Chromatography Forum

I have a strange problem in my HPLC instrument. The pressure is increasing till reaching the maximum set of 3500 psi. I am using a low gradient mixing system with a degasses, C18 column with a guard column, autoinjector, 70% ACN/Water by mixing from two solvent reservoir.

I tried to investigate the problem since last week and here are the investigations I made:

1.Suspecting the solvents, I replaced them with new ones and replaced the frits, but high pressure still developed
2.I disconnected the column and ran the pump, high pressure still developed
3.I disconnected the autoinjector, pressure dropped about 1000 psi, but with continuous build up again
4.Replaced the inlet and outlet check valves in the pump, disconnected the mixer and the degasser, but no change in the pressure.
5.I ran the pump with only water, the pressure started to go DOWN! I tried ACN only, pressure back to build UP!
6.Tried a new ACN from a different supplier, No better results.
7.GAVE UP AND I AM CONSULTING THE EXPERTS IN CHROMFORUM! ==> Will be solved

Waiting for your thoughts and ready to have more fun!

From your description I’m getting the feeling that you’ve had some sort of buffer that precipitated – probably due to introduction of a high portion of organic solvent.
Suggestion: Pump a lot of water (no ACN or other organic solvents) in a couple of hours (flow rate; up to 3 – 4 mL/min, gradually increasing! – no column!) or until the pressure is down to 0 psi. That should remove the salt precipitations and you’re ready to go to your usual work.

Best REgards

I think Danko may have identified the problem, but you didn't mention a buffer, so it may have been a historical use?. I'll make a couple of comments. Did you replace the PTFE frit on the pump purge valve assembly?.

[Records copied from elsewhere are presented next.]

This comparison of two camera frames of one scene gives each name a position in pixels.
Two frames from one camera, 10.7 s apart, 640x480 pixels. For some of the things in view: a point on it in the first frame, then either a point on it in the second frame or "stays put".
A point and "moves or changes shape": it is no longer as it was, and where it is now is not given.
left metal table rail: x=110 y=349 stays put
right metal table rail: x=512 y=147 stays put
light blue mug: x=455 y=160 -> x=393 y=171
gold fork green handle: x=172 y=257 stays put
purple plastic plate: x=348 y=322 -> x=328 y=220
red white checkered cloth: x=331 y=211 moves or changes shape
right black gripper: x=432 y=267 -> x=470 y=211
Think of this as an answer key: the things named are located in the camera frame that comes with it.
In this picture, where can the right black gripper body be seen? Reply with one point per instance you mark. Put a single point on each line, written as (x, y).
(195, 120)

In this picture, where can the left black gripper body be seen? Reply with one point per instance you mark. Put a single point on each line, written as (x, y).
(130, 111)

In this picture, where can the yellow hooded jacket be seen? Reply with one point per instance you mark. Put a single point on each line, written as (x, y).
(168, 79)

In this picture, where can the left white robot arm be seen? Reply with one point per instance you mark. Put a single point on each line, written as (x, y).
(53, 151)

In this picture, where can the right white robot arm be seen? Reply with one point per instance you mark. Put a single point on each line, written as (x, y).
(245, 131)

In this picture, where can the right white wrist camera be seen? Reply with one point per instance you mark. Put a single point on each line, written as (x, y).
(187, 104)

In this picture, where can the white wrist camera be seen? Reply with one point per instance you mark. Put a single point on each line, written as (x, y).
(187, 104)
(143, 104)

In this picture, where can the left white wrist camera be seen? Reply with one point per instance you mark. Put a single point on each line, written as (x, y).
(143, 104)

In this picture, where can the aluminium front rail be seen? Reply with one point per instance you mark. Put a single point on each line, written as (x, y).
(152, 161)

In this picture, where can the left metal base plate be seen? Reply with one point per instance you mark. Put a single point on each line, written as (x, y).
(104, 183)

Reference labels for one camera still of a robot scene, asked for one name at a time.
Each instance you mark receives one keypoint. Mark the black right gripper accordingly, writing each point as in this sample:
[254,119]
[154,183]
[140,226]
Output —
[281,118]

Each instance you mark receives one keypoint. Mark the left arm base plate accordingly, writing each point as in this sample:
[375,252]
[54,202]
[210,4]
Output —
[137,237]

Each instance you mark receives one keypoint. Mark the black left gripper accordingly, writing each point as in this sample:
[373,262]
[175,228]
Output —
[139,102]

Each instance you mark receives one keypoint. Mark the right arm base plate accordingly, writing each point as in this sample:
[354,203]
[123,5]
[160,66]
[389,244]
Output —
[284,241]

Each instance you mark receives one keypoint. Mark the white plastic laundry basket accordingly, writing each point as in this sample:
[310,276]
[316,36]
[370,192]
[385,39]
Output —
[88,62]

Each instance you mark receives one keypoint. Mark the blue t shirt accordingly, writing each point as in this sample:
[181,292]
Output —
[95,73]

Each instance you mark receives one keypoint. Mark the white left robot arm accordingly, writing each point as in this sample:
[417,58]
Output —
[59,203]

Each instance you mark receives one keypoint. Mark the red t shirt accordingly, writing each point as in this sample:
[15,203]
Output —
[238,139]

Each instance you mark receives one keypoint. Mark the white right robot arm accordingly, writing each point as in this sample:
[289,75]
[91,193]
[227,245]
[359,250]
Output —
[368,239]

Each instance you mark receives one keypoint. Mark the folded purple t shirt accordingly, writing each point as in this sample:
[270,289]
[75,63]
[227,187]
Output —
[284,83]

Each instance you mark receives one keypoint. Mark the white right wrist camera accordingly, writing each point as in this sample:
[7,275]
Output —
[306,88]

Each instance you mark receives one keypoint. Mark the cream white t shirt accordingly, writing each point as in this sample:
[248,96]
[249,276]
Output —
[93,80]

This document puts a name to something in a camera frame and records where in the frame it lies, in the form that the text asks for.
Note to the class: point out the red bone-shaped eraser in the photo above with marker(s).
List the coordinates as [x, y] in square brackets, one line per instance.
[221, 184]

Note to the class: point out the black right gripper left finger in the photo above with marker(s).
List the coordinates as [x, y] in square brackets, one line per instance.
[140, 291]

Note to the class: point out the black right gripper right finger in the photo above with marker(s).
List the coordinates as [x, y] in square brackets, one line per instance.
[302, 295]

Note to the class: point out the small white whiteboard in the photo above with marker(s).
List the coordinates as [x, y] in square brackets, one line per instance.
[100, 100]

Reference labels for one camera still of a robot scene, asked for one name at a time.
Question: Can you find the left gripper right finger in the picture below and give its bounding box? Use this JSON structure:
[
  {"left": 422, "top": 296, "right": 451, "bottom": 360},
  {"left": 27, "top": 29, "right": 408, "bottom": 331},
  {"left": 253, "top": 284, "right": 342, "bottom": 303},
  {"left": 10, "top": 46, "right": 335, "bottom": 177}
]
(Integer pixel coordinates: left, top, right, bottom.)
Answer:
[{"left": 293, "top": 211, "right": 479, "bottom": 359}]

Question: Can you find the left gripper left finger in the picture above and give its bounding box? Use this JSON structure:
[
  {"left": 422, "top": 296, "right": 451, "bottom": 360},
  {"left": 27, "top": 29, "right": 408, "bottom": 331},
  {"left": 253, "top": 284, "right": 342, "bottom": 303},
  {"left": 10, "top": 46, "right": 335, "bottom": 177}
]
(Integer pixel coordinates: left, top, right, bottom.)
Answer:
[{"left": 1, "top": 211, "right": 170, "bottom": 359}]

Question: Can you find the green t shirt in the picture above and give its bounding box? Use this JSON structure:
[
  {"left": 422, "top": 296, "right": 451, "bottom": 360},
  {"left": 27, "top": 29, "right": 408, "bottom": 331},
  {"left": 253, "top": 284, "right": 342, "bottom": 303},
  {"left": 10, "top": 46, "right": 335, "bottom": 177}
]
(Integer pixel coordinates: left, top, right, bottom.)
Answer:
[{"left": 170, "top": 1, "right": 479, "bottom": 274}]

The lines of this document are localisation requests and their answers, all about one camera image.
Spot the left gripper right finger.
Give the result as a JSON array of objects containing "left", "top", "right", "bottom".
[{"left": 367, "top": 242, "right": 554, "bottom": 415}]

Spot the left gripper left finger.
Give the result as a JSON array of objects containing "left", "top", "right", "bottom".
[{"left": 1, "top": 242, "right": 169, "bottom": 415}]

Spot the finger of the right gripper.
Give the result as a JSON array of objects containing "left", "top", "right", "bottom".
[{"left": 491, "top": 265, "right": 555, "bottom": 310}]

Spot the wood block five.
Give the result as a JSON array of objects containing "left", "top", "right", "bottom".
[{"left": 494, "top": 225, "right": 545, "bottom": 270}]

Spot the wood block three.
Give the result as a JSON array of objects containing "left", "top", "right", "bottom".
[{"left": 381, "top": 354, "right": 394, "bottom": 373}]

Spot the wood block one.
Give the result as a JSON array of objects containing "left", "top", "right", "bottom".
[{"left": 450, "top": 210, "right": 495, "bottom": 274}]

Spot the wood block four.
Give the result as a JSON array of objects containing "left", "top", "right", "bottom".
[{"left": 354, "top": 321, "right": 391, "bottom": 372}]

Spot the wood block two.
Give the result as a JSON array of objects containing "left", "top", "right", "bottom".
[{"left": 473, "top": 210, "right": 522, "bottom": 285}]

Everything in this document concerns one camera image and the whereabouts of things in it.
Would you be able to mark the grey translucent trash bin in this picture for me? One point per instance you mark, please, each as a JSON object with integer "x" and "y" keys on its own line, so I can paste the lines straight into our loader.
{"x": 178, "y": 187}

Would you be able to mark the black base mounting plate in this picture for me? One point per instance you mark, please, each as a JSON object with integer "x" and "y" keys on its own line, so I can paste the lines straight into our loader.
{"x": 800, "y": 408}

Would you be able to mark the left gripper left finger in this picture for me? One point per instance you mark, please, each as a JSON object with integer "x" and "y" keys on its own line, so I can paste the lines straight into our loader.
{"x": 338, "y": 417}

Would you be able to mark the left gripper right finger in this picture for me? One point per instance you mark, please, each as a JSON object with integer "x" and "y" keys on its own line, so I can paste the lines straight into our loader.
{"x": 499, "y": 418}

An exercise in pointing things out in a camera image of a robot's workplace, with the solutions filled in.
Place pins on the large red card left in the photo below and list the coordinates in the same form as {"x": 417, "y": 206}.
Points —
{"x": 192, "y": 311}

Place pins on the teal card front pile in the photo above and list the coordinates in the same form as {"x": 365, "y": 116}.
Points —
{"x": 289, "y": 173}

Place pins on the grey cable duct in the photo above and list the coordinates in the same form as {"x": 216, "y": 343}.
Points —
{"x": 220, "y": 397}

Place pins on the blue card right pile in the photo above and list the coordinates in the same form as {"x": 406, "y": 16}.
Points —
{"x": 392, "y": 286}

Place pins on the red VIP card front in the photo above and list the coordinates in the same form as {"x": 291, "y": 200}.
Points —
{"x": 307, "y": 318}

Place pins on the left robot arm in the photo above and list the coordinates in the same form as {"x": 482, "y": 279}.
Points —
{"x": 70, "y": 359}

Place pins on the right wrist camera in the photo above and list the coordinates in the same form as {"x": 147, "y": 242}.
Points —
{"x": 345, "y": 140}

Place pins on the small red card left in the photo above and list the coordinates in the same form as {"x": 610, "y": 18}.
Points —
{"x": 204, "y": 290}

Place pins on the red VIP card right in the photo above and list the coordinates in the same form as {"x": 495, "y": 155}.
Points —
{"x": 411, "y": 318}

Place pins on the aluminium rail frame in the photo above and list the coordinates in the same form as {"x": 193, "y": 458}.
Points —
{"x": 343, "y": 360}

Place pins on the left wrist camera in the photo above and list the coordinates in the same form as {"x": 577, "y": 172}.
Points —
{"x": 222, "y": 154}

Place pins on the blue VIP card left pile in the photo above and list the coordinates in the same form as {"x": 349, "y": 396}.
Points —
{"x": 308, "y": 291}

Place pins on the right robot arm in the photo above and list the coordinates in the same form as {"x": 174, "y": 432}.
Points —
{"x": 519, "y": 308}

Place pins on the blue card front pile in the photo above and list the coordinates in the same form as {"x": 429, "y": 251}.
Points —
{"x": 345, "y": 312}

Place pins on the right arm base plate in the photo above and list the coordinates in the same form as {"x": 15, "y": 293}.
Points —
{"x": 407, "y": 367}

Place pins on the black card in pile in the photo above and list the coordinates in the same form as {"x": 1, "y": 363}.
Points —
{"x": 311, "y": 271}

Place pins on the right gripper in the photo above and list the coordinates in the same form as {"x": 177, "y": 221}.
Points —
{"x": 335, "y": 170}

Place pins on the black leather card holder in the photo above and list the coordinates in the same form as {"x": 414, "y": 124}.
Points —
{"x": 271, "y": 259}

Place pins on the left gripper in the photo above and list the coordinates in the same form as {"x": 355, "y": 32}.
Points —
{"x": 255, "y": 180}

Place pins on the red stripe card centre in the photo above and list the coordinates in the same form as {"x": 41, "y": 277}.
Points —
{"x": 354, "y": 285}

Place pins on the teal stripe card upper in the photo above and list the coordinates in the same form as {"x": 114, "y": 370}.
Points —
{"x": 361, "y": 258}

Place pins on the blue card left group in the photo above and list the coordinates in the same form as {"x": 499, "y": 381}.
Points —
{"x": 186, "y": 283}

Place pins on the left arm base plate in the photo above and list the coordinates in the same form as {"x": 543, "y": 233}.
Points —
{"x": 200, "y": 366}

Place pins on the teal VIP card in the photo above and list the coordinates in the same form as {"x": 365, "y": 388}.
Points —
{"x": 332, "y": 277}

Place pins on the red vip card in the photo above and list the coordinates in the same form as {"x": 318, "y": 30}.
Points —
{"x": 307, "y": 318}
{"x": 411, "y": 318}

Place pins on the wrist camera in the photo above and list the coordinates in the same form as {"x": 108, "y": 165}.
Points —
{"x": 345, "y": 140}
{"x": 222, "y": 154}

I would fill both mobile phase channels with degassed ( ultrasonicated or He sparged ) warm water, and use that ( set at 1:1 A:B ) to flush first the degasser ( for at least 30 minutes at maximum flow, as this module has the largest internal volume ) and pump ( at least 10mins ) , then the injector, column oven heat exchangers ( if used ) for at least 10 minutes , and leave the detector disconnected.

I'd closely watch the pressure, trying to keep flow rate as fast as possible, using pressures 100-200 Bar if necessary for the column upstream components. Ensure that all capillary lines between modules are also flushed.

Then I'd perform some large volume 100ul injections of warm water ( without a column and only 4 min run time ) to clear the sample loop/lines.

I'd then switch the solvent channel to 1:1 CH3CN:H2O, and then finally to CH3CN.

If that doesn't work, I'd filter the water and solvents through a 0.22um
filter, and see if the pressure rate rise changes.

Please keep having fun,

Bruce Hamilton

Thank you all.

This particular instrument has NOT been used with buffers at all.

I think I will try first to replace the frit on the pump purge valve assembly, before having more fun.

I replaced the frit on the pump purge valve assembly, and I found it really DIRTY. The pressure dropped down by 1000 psi to the NORMAL levels. I thought that the problem solved. However, when I connected the system again and ran it with 70% ACN/Water for about 4h without injecting anything, the pressure started to build up again but with lower rate. It increased by about 400 psi during the 4h.

Any comments?

I think I have to try the harder FUN suggested by Bruce.

If you didn't flush the system with warm water and then solvent, as suggested earlier, I would do that first, including cleaning the injector. Just to remove the possibility of residual gunk.

Then I would definitely filter both mobile phase components, and if that works, I'd just filter the water, and hopefully that should identify which component is the problem.

Ensure that your filter system is thoroughly clean before you start, because it's quite hard to maintain 0.2um cleanliness on occasionally-used items.

Please keep having fun,

Bruce Hamilton

The first thing I would do in a case like that is to clean that same frit again to see whether it got clogged again or whether something else is clogging.
Actually, a pressure problem can hardly be solved via a forum. One has to systematically look for the cause. Of course, some general suggestions can help to "sharpen the eye". For instance, the most difficult problems to locate in this lab where those connected with bad or squashed tubing cuts, or PEEK tubing whith swaging difficulties. Opening and reclosing such a connection usually relived the flow resistance, but only for a short time. This is why I go right back to check the same place after a recurring problem. (No idea why this happened a few times with PEEK tubing: After a resistance increase at the fitting and opening it, it was evident that the tubing end had slipped slightly closer to the ferrule. Can think of only one explanation, namely, that some PEEK very slightly changes volume even with solventa which are supposedly "inactive").